| About this exercise |
Write out the data word for word and drop any picture you find.

| Dataset content |
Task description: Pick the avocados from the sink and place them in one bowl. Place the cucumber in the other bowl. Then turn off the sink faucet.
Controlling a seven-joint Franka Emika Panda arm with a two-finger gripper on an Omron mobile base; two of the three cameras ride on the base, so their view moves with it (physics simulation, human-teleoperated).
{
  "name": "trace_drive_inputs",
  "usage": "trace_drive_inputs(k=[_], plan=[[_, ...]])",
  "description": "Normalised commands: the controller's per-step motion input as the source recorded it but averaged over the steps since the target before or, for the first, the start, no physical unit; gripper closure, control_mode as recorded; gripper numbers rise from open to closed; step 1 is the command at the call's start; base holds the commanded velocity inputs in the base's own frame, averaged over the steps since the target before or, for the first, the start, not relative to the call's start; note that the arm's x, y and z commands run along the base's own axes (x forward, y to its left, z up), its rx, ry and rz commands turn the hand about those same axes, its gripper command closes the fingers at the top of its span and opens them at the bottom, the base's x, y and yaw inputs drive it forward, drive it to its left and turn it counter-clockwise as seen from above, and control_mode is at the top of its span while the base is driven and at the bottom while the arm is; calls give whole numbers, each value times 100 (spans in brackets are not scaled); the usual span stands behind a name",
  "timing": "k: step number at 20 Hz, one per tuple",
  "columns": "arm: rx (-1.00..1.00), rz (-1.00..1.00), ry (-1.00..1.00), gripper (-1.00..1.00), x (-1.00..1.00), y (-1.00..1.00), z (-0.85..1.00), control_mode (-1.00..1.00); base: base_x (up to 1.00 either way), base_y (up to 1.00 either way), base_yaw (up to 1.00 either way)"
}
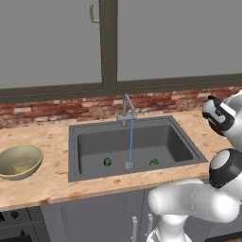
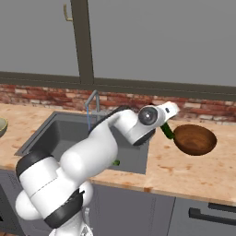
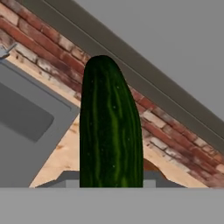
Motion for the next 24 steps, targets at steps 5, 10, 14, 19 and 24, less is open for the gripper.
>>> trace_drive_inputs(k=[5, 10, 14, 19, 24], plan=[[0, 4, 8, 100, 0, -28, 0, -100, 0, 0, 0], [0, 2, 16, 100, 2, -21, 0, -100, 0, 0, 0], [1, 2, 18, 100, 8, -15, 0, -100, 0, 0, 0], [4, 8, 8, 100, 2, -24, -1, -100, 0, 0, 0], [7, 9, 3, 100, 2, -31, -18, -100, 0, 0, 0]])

| Problem solution |
Task description: Pick the avocados from the sink and place them in one bowl. Place the cucumber in the other bowl. Then turn off the sink faucet.
Controlling a seven-joint Franka Emika Panda arm with a two-finger gripper on an Omron mobile base; two of the three cameras ride on the base, so their view moves with it (physics simulation, human-teleoperated).
{
  "name": "trace_drive_inputs",
  "usage": "trace_drive_inputs(k=[_], plan=[[_, ...]])",
  "description": "Normalised commands: the controller's per-step motion input as the source recorded it but averaged over the steps since the target before or, for the first, the start, no physical unit; gripper closure, control_mode as recorded; gripper numbers rise from open to closed; step 1 is the command at the call's start; base holds the commanded velocity inputs in the base's own frame, averaged over the steps since the target before or, for the first, the start, not relative to the call's start; note that the arm's x, y and z commands run along the base's own axes (x forward, y to its left, z up), its rx, ry and rz commands turn the hand about those same axes, its gripper command closes the fingers at the top of its span and opens them at the bottom, the base's x, y and yaw inputs drive it forward, drive it to its left and turn it counter-clockwise as seen from above, and control_mode is at the top of its span while the base is driven and at the bottom while the arm is; calls give whole numbers, each value times 100 (spans in brackets are not scaled); the usual span stands behind a name",
  "timing": "k: step number at 20 Hz, one per tuple",
  "columns": "arm: rx (-1.00..1.00), rz (-1.00..1.00), ry (-1.00..1.00), gripper (-1.00..1.00), x (-1.00..1.00), y (-1.00..1.00), z (-0.85..1.00), control_mode (-1.00..1.00); base: base_x (up to 1.00 either way), base_y (up to 1.00 either way), base_yaw (up to 1.00 either way)"
}
Motion for the next 24 steps, targets at steps 5, 10, 14, 19 and 24, less is open for the gripper.
>>> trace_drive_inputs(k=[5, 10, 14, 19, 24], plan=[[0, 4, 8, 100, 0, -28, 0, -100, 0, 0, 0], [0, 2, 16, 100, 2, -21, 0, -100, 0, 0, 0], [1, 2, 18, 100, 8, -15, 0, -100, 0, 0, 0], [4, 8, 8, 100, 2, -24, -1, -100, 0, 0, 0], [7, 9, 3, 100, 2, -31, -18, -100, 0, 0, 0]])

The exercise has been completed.